The Jinshui Trail is one of Taiwan’s trails that cross over the central mountain range. Originally it was an aboriginal trail but later the Japanese setup a police station along the trail to control the aboriginal populations in the mountains. Now it is a well maintained trail that attracts groups from all over Taiwan.
Rating and length – moderately strenuous (due to length) – 15.4 km – 8 hours (one way)
Accessibility – The east trailhead is difficult to access with a car (really rough road in a stream bed) and the west trailhead is 23.5 kms up a narrow and twisty road. The trail is in great condition and can be walked by all ages.
How to get there
Option 1 – Join one of Mark Roche’s Blue Skies Adventures (FB link) trips or another guided trip. This is by far the best option since most guides set up transportation to drop you off at one trailhead and pick you up at the other. You can contact Mark through the above linked FB group.

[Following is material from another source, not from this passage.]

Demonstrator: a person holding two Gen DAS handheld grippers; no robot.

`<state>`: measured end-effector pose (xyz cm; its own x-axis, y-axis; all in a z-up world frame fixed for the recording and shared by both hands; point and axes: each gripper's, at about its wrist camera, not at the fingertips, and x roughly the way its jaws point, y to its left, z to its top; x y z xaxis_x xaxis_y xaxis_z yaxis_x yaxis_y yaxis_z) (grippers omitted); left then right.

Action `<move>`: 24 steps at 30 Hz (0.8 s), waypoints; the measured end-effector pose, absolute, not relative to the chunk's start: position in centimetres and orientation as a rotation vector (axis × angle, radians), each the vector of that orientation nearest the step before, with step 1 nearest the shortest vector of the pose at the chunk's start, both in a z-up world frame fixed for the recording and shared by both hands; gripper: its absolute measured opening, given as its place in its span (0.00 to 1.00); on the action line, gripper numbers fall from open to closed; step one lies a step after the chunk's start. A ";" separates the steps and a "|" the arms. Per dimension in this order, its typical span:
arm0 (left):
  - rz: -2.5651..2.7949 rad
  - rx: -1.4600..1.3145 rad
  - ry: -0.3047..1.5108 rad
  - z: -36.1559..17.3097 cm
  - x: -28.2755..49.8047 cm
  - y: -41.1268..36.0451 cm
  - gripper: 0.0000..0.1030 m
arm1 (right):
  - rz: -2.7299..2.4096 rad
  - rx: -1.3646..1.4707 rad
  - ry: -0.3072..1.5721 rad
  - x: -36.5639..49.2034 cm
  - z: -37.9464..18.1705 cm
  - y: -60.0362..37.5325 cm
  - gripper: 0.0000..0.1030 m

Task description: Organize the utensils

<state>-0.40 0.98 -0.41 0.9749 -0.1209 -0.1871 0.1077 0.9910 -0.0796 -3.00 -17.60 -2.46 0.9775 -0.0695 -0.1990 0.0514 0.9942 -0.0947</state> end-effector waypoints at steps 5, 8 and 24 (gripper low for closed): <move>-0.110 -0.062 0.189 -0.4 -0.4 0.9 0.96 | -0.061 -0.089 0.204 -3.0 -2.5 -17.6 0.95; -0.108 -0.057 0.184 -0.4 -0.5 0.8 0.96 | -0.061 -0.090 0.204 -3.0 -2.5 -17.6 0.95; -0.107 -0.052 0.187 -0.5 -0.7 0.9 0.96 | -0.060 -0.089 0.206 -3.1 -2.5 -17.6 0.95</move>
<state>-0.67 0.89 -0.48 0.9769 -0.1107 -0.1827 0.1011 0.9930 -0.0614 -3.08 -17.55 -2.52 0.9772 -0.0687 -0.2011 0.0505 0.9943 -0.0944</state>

Option 2 – You can drive to either trailhead and hike part of the trail and return to your own car. The west trailhead is located at the end of the forestry road (23.5 km marker) near the Lili aboriginal village. All cars are able to drive up the road but it is narrow and windy and will take a long time. The east trailhead is accessed via a temporary road that is routed in part of the river and can only be accessed when the river is low.

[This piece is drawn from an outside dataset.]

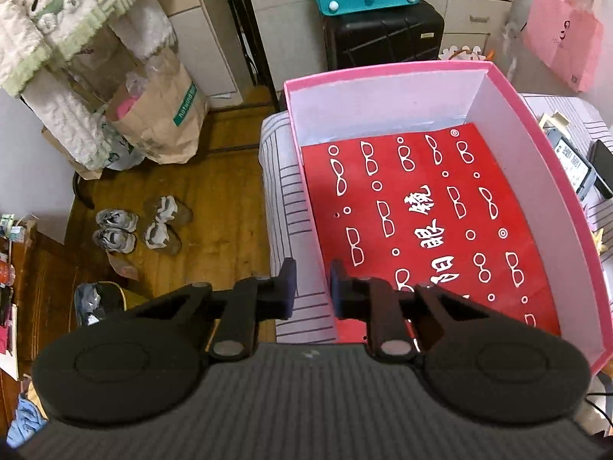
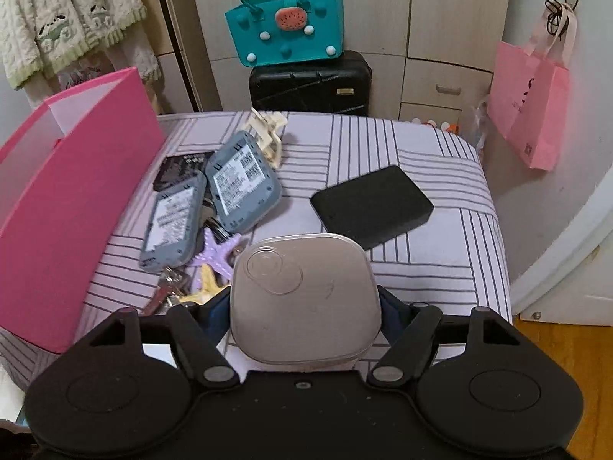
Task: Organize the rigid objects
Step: 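Carry the beige case into the pink box and release it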
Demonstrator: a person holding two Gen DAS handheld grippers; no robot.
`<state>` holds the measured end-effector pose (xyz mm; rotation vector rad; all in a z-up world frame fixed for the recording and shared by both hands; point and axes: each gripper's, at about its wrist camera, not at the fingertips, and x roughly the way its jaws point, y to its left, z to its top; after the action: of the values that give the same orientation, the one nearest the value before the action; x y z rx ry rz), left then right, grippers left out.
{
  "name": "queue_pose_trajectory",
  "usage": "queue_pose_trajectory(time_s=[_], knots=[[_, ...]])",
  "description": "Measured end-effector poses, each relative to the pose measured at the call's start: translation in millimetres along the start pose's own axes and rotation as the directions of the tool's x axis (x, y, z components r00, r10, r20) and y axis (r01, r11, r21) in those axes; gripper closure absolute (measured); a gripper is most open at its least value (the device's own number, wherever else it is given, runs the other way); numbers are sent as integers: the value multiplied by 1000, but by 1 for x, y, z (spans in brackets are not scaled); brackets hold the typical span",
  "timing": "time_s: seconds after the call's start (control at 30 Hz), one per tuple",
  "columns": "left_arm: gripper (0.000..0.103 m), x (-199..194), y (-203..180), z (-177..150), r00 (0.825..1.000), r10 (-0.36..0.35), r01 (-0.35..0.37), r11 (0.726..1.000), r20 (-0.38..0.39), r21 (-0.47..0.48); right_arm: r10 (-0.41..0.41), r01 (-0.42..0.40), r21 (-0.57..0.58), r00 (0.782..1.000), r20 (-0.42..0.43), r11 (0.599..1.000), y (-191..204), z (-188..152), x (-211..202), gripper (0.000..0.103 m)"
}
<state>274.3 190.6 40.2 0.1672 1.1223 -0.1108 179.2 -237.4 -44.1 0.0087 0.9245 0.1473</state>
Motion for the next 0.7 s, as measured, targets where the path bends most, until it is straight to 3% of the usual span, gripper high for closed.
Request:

Option 3 – In theory it would be possible to take a taxi from Fangliao up to the trailhead and walk an extra 5+ kms to Dawu and take a train back. You probably won’t save a lot of money from just taking a guided trip.
Most groups hike downhill but Mark Roche prefers uphill for several reasons. 1) it is uphill but isn’t steep in very many places and long downhills start hurting knees and legs 2) if the river is flooded then you know at the beginning of the hike (and avoid potentially dangerous river fording) 3) if it rains then the trail will be very slippery in many places going downhill.
The hike starts at the east trailhead under a pavilion and immediately crosses the Gu-alun Suspension Bridge (people only). The trail is mostly a well graded dirt path (almost all uphill) with the occasional set of nicely made dirt/log stairs. There are covered pavilions near the 6 and 9 km markers. The final 2 kms is pretty flat on an old road back to the west trailhead. There are several informational signs along the trail pointing out environmental or historical information (in Chinese and English).
GPS data – east trailhead N22.368060 E120.849681 – west trailhead N22.407770 E120.756674
Other info – mountain permits are required (I think). They can be applied for day of at the police station or in advance but I don’t know the process for either since I have gone on a guided trip each time.